The White House spokesman, Scott McClellan, later told reporters that the timing of the speech was unrelated to the surveillance matter. Bush had delivered the speech "to highlight today the strong international cooperation in the war on terrorism," he said. "I would discourage you from suggesting otherwise."

Many Democrats and a growing number of Republicans in Congress have begun questioning Bush's authority to order domestic surveillance outside the special court created by a 1978 law.


On Thursday, a group of former senior U.S. officials issued a statement saying "that domestic surveillance must be undertaken in a manner that reassures American citizens that their privacy is protected and that surveillance is being conducted in a prudent and supervised manner," a carefully worded criticism of the administration's approach.


The group included the former CIA director John Deutch, the former FBI director William Sessions and John Hamre, a former deputy secretary of defense.



Townsend told reporters that authorities in four countries - she described them only as two in Southeast Asia and two in South Asia - had played critical roles in unwinding the West Coast plot.


She said it ultimately had led to the arrests of all four members of a Qaeda cell, and eventually to a key figure in Thailand, Riduan Isamuddin, better known as Hambali. He was the alleged operations chief of the Qaeda-related terrorist group Jemaah Islamiyah.


She would not say where the four had been arrested or where they were now being held.


At a time of great tension in much of the Muslim world over the publication of cartoons of the Prophet Muhammad, Bush made a point of praising the governments of several Muslim countries for their cooperation against terrorism, which he said had proved vital.


"In one of the most significant developments of this war," Bush said in a 45-minute speech to the National Guard Association here, "many nations that once turned a blind eye to terror are now helping lead the fight against it." He cited Pakistan and Saudi Arabia.


Townsend said that while the Los Angeles plan was to involve shoe bombs, it was unclear whether the members of the cell had any ties to Richard Reid, the British Qaeda militant arrested in December 2001 while attempting to detonate a bomb hidden in his shoe during a flight from Paris to Miami. But, she said, "It was clearly the same technique."

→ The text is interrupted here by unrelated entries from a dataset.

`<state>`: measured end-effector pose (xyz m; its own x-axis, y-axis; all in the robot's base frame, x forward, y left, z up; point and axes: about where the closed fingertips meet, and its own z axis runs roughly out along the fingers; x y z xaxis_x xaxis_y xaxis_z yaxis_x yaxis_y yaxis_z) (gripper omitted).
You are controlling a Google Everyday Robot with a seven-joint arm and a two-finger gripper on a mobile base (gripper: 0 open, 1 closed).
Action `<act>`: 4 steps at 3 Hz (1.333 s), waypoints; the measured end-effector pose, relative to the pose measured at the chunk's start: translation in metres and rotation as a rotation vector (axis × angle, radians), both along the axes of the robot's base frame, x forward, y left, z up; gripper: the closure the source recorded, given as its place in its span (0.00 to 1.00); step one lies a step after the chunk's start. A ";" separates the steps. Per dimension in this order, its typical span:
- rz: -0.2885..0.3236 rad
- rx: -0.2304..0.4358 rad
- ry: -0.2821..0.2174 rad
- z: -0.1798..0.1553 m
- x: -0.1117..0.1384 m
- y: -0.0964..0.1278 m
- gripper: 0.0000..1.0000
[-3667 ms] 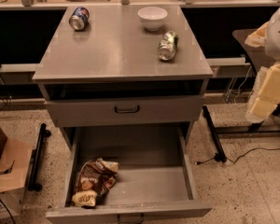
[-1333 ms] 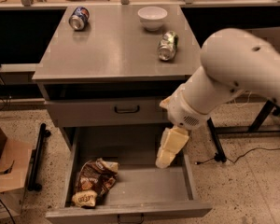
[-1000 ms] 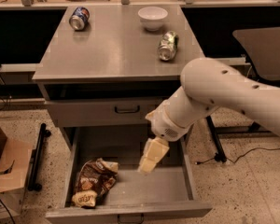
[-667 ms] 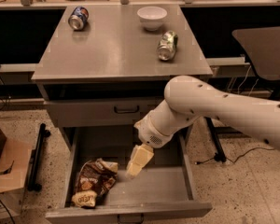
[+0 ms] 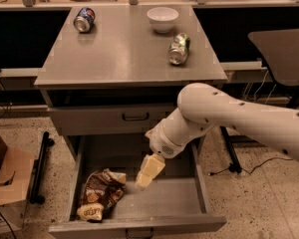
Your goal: Pick brown chip bag from middle drawer and place on counter
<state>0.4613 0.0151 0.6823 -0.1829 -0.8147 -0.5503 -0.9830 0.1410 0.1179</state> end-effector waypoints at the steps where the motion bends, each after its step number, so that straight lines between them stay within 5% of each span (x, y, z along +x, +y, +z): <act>1: -0.041 0.006 0.061 -0.041 0.015 0.016 0.00; 2: -0.080 0.040 0.140 -0.125 0.043 0.056 0.00; 4: -0.122 0.103 0.204 -0.213 0.075 0.105 0.00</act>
Offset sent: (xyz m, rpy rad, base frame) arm 0.0638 0.0814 -0.1867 0.0634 0.2082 -0.1137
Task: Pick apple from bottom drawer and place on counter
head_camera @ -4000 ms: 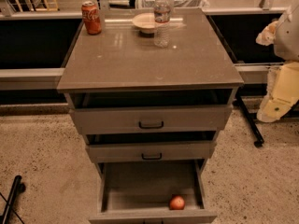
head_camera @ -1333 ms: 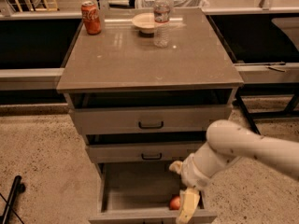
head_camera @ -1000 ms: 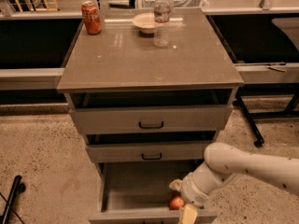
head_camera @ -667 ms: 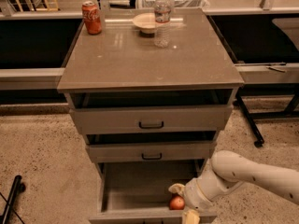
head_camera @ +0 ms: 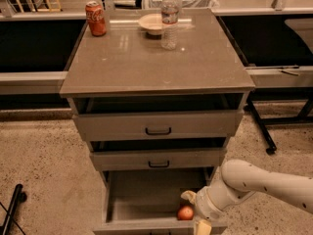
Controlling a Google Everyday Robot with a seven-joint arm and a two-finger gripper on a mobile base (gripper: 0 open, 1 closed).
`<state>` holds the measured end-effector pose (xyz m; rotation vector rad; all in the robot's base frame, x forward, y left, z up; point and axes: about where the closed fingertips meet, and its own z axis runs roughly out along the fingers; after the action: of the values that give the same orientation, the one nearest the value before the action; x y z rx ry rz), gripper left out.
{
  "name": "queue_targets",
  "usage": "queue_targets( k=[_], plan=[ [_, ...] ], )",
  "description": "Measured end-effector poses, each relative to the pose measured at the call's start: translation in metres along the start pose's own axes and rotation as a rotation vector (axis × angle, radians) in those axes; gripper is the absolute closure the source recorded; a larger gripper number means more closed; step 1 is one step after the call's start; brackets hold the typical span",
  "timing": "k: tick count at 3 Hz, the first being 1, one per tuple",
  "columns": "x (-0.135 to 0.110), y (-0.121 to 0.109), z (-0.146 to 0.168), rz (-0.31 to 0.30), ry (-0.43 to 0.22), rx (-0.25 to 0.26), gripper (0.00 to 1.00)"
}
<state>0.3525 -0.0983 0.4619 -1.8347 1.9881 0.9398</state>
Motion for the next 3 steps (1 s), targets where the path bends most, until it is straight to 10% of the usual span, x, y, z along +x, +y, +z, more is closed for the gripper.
queue_targets(
  k=[3],
  plan=[
    [0.06,-0.082,0.01,-0.271,0.167,0.071,0.0]
  ],
)
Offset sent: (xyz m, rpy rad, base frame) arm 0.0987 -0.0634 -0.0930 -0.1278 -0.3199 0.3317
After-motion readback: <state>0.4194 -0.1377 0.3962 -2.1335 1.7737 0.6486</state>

She also said it was not known which plane or flight the plotters had planned to take - or even if their planning had gotten that far. What was clear, Townsend said, was "that these people continue to plot against us."

She added, "The American people are absolutely safer as a result of these arrests."

The Los Angeles skyscraper targeted is 1,018 feet, or 310 meters, tall and topped by a glass crown that is illuminated at night. As the tallest building west of the Mississippi River, it has some of the iconic status that attracted the Qaeda plotters to attack the World Trade Center and the Pentagon.


The independent commission that investigated the Sept. 11 attacks said in its 2004 report that Mohammed had originally envisioned an even broader assault on America, with as many as 10 hijacked aircraft flying into buildings on both coasts.